Health Fitness

The Burger King Story – It’s Almost Called Insta-Burger King – Seriously

In 1952, Keith Cramer owned a carhop restaurant in Daytona Beach, FL. He flew to California, on the advice of his stepfather, Matthew Burns, to see the newest innovation in restaurants at the time: McDonald’s.

Cramer was impressed with the speed and automation and he and Burns acquired the rights to Miracle Insta-Machines from George Read. These were Rube Goldberg type devices designed to make fast food really fast. One of the models made several milk shakes while the other, called Insta-Broiler, could cook twelve hamburgers simultaneously. Four hundred hamburgers can be cooked in one hour with a single machine.

In 1953, Cramer opened his fast-food burger restaurant in Jacksonville and named it after the chef: Insta-Burger King.

Their hamburgers sold for 18 cents each (McDonald’s hamburgers at the time were 15 cents each) and were a huge success.

Two franchisors, James McLamore and David R. Edgerton, Jr., liked the concept and launched several Insta-Burger King restaurants in Miami in 1954. Fortunately, as you will see, they failed.

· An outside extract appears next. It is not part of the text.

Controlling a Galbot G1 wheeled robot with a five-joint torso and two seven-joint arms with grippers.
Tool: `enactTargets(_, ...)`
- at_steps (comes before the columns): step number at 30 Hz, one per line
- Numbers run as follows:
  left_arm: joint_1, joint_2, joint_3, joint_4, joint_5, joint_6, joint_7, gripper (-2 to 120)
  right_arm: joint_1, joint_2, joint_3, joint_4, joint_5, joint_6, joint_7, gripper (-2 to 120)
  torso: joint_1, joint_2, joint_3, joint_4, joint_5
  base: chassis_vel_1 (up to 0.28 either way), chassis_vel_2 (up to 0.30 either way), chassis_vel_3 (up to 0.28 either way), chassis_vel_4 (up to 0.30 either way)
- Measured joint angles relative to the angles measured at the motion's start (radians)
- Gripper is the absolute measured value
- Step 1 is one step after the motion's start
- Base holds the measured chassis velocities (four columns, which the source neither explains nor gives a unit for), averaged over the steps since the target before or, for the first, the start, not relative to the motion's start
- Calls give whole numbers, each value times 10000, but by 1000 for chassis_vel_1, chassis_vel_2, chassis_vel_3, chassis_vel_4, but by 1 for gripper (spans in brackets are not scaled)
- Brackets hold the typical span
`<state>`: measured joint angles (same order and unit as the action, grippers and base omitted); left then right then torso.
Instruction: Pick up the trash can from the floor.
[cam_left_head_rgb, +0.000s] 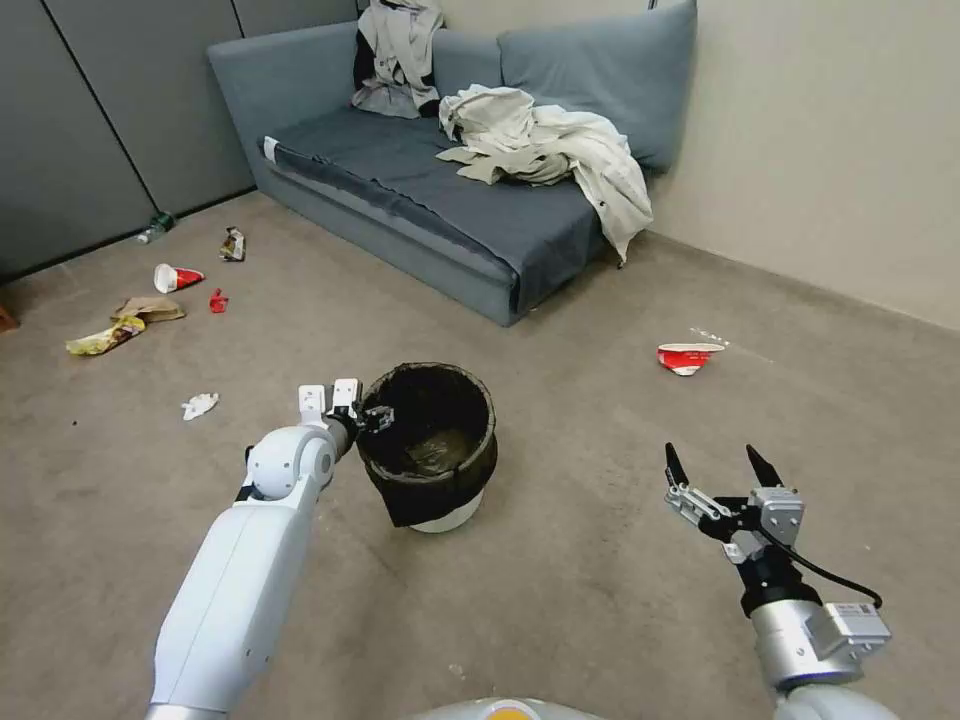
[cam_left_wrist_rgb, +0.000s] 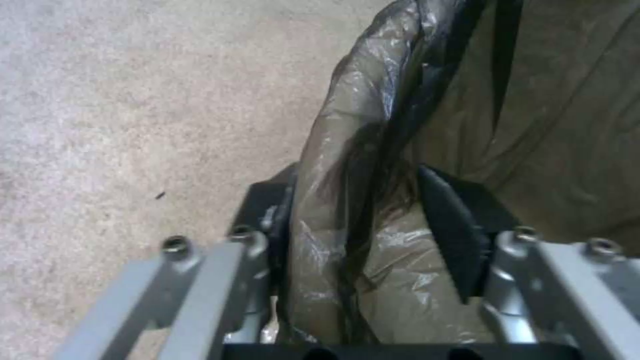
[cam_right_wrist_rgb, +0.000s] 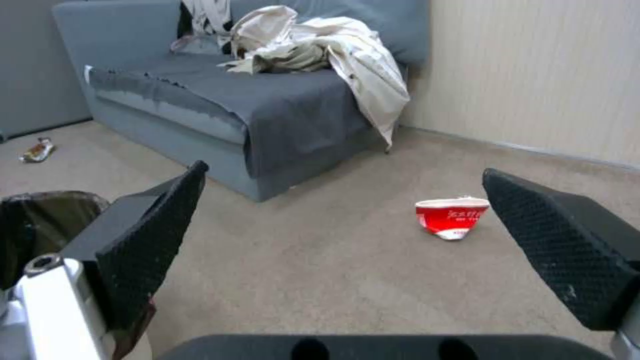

So McLamore and Edgerton began to experiment. They soon got rid of the Insta-Broiler and created

a similar flame rotisserie, which made its renamed Burger King famous. They also introduced a much larger burger, the Whopper, of course, and sold it for 37 cents. At the time, this was considered a very risky business move, but as we know it was worth it. It became their flagship product and their motto became “Burger King, home of the Whopper.”

They soon acquired the Insta-Burger Kings, renamed them, and reconditioned them for their new products. They began mass franchising in 1961 and soon their new restaurants were all over Florida and the rest of the nation.

Burger King was the first fast-food hamburger establishment to install eating areas inside its outlets, in 1967, a year before McDonald’s did the same.

Pillsbury acquired the chain in 1967 and began a massive promotional campaign. The slogans and jingles, such as the well-known “Do it your way,” were a huge success and Burger King grew to become the # 2 burger restaurant in the world.

In 2004, Burger King had more than 11,000 stores in 61 countries and territories around the world, including 7,000 in the United States.